As much as I love AI/LLM's and use them on a daily basis, this does a great job revealing the gap between current capabilities and what the massive hype machine would have us believe the systems are already capable of.
I wonder how long it will take frontier LLM's to be able to handle something like this with ease without it using a lot of "scaffolding".
I don’t quite know why we would think they’d ever be able to without scaffolding. LLM are exactly what the name suggests, language models. So without scaffolding they can use to interact with the world with using language they are completely powerless.
Humans also use scaffolding to make better decisions. Imagine trying to run a profitable business over longer period solely relying on memorised values.
On one hand, this model's performance is already pretty terrifying. Anthropic light-heartedly hints at the idea, but the unexplored future potential for fully-automated management is unnerving, because no one can truly predict what will happen in a world where many purely mental tasks are automated, likely pushing humans into physical labor roles that are too difficult or too expensive to automate.

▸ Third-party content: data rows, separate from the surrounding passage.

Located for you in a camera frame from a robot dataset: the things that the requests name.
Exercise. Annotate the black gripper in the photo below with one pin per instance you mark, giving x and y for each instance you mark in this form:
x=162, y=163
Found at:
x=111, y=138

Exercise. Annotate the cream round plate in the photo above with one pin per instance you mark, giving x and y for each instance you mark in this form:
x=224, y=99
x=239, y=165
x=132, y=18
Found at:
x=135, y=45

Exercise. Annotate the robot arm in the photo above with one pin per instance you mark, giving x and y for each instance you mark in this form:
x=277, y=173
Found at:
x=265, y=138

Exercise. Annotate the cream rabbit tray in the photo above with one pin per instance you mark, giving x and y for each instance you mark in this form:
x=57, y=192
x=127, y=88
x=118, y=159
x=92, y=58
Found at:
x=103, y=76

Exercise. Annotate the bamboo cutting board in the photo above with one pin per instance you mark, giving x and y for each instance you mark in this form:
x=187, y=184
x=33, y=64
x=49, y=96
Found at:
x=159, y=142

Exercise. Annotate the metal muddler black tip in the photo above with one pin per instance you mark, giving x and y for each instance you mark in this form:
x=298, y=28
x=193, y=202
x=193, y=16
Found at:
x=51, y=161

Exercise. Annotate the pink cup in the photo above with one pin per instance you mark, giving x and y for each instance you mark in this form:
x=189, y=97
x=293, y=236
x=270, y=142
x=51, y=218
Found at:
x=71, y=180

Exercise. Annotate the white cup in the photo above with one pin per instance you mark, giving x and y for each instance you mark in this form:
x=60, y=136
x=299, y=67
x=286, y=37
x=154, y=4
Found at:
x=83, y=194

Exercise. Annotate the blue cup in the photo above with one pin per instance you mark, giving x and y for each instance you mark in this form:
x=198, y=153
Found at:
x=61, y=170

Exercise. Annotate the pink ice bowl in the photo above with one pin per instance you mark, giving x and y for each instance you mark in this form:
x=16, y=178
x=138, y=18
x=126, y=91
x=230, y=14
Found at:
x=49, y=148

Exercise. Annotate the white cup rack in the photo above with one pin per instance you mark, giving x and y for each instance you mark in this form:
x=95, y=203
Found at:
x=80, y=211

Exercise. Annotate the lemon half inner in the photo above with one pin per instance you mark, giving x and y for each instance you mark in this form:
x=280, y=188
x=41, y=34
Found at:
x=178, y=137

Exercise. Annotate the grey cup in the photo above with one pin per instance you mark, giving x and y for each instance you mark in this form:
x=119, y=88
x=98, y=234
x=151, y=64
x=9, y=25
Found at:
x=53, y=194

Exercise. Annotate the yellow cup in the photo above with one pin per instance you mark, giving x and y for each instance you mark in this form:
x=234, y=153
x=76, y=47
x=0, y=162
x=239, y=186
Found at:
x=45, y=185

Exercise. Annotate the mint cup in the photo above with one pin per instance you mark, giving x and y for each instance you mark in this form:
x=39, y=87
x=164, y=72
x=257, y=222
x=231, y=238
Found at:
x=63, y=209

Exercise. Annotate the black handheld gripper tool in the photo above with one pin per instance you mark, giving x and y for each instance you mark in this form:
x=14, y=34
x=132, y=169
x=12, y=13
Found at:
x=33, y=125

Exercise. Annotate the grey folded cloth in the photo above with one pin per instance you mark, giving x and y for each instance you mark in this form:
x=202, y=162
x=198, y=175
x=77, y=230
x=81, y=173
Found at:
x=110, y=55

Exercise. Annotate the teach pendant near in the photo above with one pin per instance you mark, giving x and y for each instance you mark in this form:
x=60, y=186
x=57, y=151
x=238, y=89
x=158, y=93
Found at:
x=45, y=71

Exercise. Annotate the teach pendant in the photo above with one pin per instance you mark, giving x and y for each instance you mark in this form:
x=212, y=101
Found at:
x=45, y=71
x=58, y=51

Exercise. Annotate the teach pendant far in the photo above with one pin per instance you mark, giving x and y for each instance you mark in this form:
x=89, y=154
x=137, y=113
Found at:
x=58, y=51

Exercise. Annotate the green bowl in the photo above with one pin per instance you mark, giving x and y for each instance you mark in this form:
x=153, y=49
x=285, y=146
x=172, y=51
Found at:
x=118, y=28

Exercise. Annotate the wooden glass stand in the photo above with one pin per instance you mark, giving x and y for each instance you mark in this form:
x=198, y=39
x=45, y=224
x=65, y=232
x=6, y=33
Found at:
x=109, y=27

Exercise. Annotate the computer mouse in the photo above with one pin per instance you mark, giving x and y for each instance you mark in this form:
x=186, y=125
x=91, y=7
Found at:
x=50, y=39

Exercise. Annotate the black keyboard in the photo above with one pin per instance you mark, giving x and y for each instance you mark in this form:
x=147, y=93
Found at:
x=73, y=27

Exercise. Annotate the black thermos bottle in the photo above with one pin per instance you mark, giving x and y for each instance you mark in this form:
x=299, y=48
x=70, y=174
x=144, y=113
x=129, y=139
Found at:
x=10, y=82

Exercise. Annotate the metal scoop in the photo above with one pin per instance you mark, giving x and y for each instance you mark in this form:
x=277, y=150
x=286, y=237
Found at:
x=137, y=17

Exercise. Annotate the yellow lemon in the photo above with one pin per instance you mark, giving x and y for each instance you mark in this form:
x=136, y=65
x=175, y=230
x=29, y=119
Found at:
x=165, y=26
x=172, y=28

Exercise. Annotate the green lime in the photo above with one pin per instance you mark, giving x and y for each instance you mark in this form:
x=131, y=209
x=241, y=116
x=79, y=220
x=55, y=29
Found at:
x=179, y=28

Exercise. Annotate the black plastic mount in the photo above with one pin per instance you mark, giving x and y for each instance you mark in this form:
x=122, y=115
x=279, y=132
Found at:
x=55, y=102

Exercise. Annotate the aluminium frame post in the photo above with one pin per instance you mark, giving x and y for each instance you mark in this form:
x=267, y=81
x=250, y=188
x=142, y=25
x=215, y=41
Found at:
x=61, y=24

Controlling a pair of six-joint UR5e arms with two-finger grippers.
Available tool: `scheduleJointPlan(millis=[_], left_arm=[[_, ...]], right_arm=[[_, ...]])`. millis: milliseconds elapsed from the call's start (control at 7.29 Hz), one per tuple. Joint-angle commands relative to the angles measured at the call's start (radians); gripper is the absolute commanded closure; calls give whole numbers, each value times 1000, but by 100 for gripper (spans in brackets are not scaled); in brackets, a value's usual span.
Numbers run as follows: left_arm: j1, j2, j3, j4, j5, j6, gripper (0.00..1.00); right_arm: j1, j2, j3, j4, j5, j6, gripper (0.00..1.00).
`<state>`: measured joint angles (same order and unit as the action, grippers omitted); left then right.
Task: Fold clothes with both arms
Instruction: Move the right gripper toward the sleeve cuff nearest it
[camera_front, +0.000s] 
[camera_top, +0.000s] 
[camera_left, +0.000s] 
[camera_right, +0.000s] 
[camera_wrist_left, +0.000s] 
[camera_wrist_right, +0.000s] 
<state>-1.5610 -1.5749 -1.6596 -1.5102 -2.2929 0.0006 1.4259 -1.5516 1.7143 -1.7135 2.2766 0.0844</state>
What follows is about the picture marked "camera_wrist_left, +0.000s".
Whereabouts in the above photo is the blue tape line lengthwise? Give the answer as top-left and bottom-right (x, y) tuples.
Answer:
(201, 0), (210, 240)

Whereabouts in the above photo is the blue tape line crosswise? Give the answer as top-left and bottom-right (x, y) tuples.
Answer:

Real-world scenarios have shown that even if the automation of mental tasks isn't perfect, it will probably be the go-to choice for the vast majority of companies.
On the other hand, the whole bit about employees coaxing it into stocking tungsten cubes was hilarious. I wish I had a vending machine that would sell specialty metal items. If the current day is a transitional period to Anthropic et al. creating a viable business-running model, then at least we can laugh at the early attempts for now.
I wonder if Anthropic made the employee who caused the $150 loss return all the tungsten cubes.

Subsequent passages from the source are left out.